The school system has two legs of electrical power coming into the school system. One of those legs of electrical power shutdown at 8:30 am on this Friday morning. Lighting and outlet power were affected to portions of the building. Interestingly enough, the electrical wiring in any given room might have a portion of the circuits functional, while other outlets were dead. I am not exactly sure why the electrical circuits of the school were designed and engineered this way, but it is what it is.

When the electricity in one leg went down this morning, the main elementary computer telecommunications closet lost partial power. The phone system was unaffected along with some amplifier equipment. However, the three racks of computer switching, telecommunications and server equipment were immediately pushed to battery backup. The beeping of battery power was regular as the power continued to flow from their lead acid cells.

Within the first minute, the building's occupants were notified and by minute 5, non essential servers were shutdown including video surveillance and some backup devices. The storage server units were shutdown after users were notified; they were given 2 - 5 minutes of lead time. Our 1:1 students were able to function for about 15 minutes until the main telecommunication switching rack lost its battery inside the UPS.

The center rack containing iBoss, router, firewall and Ruckus wireless controller stayed up for an hour on its new CyberPower UPS. Other UPS units which were now lightly loaded stayed functional 30+ minutes into the event.

The take away at 45 minutes into the power outage event was that in order to preserve the wireless system in the building for a longer period of time, the primary HP ProCurve switch and the Elementary primary PoE HP ProCurve switch need their own UPS that can provide power for their functions as they are far more critical. They connect the high school to the elementary over fiber and also connect the Ruckus controller to the wireless APs. Maintaining that service for a minimum of 1 hour seems like a future goal worth attaining.

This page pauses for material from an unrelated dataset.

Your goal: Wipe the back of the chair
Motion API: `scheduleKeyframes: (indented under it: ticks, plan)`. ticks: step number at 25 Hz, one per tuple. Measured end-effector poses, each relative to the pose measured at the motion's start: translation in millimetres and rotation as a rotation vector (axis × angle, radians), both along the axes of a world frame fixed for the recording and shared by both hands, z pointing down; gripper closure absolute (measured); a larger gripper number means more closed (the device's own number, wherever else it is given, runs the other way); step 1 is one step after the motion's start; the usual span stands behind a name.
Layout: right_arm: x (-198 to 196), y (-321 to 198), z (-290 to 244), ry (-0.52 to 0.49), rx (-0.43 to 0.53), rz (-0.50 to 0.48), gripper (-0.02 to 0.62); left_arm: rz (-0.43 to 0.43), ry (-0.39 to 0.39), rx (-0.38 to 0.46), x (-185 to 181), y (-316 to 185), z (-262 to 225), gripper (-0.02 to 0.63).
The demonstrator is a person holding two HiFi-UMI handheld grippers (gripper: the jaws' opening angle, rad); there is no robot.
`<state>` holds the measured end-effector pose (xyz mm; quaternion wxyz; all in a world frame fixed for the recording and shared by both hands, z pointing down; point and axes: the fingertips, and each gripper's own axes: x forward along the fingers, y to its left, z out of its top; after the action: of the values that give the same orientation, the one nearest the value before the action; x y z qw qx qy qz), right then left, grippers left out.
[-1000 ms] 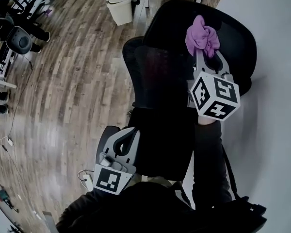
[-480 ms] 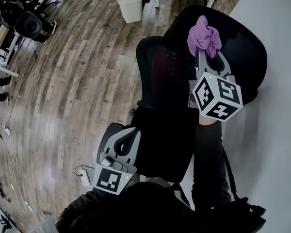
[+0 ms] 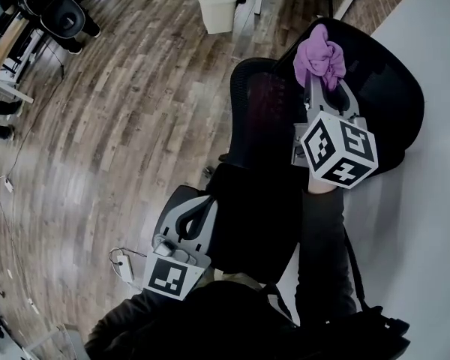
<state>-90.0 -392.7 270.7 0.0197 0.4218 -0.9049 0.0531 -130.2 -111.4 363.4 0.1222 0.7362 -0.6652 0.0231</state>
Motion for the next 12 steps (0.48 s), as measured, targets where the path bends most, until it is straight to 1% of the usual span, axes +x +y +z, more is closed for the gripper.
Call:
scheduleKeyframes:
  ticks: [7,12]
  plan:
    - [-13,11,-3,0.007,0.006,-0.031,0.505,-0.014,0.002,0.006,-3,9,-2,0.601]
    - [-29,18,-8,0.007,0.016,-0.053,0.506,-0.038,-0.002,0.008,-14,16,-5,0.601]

Once the power came back online, most of the battery UPS units rebooted themselves. Those UPS units shutdown manually, were restarted manually and the servers rebooted and tested. The process of bringing the main systems back online was probably 3 minutes. Some UPS units in closets at the high school needed to be manually restarted to power PoE and standard switches.

Some older small desktop UPSes showed their age and now are being seriously considered for replacement. We also know now that PoE switches draw power based upon the number of devices drawing power. At the high school, 8 PoE access points draw far less juice than the elementary school PoE which has 14 access points drawing power. Those 24 port PoE switches can draw up to 490 watts which is sure to hammer a usually good UPS in short order.

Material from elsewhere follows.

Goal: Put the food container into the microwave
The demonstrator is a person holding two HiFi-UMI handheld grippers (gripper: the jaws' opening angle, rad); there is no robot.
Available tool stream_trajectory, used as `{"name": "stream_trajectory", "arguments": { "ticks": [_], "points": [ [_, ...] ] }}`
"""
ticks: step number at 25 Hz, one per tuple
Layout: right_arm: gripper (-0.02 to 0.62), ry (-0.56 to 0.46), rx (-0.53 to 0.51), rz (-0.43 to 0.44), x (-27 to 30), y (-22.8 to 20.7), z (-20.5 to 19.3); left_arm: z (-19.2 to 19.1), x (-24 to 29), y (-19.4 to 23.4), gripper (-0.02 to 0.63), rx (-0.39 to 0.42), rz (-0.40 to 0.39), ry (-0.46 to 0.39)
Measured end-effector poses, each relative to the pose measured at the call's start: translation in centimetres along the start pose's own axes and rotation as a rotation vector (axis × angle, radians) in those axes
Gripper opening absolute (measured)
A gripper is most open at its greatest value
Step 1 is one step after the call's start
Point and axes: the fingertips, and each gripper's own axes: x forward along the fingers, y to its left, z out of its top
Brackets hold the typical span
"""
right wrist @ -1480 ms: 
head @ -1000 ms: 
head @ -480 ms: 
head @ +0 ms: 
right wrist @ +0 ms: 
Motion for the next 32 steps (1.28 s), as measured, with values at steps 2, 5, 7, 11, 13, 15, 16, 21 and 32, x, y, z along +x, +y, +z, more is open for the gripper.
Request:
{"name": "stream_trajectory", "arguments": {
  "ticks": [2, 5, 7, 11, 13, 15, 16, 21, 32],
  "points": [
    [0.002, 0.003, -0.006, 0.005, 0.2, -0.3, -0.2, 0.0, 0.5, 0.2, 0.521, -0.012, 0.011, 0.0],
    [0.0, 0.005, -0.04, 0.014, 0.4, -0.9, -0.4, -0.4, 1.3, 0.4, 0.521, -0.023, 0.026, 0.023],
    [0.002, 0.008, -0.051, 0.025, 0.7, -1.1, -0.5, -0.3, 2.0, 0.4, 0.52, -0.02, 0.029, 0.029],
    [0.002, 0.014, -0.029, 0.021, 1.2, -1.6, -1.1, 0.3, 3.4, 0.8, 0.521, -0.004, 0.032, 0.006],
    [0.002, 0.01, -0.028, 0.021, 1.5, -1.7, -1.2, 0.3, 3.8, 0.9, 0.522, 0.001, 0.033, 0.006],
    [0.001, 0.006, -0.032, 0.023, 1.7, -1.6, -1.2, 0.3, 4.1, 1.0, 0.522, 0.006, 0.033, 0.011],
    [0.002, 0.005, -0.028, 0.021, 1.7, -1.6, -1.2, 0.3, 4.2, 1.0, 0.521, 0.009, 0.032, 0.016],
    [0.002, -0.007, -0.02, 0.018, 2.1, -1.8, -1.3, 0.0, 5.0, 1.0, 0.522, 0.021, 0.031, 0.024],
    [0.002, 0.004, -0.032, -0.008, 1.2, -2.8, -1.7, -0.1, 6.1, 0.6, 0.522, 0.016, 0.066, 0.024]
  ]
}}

Our elementary switch structure comprised of 6 switches running at near 850 watts of power on a single SmartUPS 1500 lasted about 20 minutes. As mentioned above, 2 of those 6 switches will get their own CyberPower 2200 UPS. We will also move our X1 (Mac Mini server) that maintains the DNS and DHCP services to that new UPS to keep Internet access up as long as possible for our 1:1 folks and teachers. We believe we can go from 20 minutes of access to about 1 hour of access with a power outage.